Maybe this is just me being clingy and easily attached but I really feel different. It feels like I have been to friendship break-ups. Others may find this OA but it is what it is. I have had enough and I don't want to be a sad girl craving for company, crying whenever someone would go away.
I talked myself out of that situation already. Slowly, convincing myself that, that is how life works. People leave and even the closest friend you had may not feel the same way to you when time and circumstances pass by.
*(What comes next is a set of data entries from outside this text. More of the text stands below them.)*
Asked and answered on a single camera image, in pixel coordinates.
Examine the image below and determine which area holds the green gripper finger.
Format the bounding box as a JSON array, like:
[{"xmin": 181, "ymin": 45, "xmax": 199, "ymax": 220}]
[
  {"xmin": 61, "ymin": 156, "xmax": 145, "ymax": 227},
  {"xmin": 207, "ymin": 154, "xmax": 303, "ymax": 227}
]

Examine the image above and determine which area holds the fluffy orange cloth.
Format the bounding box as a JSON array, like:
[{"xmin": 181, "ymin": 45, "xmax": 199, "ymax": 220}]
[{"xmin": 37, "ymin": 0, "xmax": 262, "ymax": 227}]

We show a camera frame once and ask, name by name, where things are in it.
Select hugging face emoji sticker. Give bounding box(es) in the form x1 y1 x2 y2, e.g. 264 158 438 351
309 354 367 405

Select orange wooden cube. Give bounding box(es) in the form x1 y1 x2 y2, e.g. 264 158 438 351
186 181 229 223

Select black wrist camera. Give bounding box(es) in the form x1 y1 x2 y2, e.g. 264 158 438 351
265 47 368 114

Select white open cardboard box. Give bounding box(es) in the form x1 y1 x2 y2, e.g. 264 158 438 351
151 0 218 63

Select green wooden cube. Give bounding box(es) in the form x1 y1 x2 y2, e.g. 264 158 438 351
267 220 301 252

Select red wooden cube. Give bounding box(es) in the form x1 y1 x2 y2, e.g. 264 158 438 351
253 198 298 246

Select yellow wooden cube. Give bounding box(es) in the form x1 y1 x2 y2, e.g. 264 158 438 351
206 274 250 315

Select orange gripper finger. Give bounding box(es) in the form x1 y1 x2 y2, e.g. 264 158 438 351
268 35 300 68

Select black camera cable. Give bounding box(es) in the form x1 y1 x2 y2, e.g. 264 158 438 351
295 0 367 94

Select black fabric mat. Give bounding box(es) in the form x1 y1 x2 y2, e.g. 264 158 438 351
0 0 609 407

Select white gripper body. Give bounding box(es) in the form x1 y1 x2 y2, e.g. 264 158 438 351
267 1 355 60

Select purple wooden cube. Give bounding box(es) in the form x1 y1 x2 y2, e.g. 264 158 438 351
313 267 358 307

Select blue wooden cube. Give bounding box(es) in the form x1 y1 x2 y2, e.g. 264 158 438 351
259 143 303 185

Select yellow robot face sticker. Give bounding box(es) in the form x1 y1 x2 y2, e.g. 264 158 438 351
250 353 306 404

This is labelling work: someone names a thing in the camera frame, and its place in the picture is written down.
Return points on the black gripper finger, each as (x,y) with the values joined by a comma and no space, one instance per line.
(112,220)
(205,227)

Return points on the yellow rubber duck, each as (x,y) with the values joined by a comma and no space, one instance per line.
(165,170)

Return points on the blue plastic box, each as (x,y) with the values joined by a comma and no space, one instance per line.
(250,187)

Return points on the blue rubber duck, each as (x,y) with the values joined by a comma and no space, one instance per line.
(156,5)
I made a mental note to guard my heart, not get easily attached and stay in my space.
My main problem is that I treat friends as people who would be with me forever. I am wrong in the idea that they should never leave me and that they should not make new friends with others. I would get jealous when my friends are happy in another company. I would be sad if my friends would appear appreciative to another new friend and never at me.
I am toxic and I know it. I wanted to let go of them and not hold grudges against them. I planned too that when I meet a new possible friend, I would not be easily attached to her so I won't be that lonely when this friend walk out of the door too.
This past few months was really difficult for me. Checking my one F which is friends. I don't know if we are still friends. Some of my friends would never treat me as a friend because I barely have time with them. Some of them too would only remember me if they want me to do a favor for them. I have highschool friends which I thought I couldn't live without but now I learned that we live by different principles and ideals. This has made a huge gap and boundaries for us that questions the friendship's worth.
Maybe some friendships are better off cut somewhere. Some friendships don't deserve to be nurtured and there are some friendships that we can really rely on and run to when we want and need to.
As I grow old, I lose friends. There are people who knows me and people that I know. There are people that I share experiences or space with and there are also people whom I came to know at work. But there are really few whok we can call as friends.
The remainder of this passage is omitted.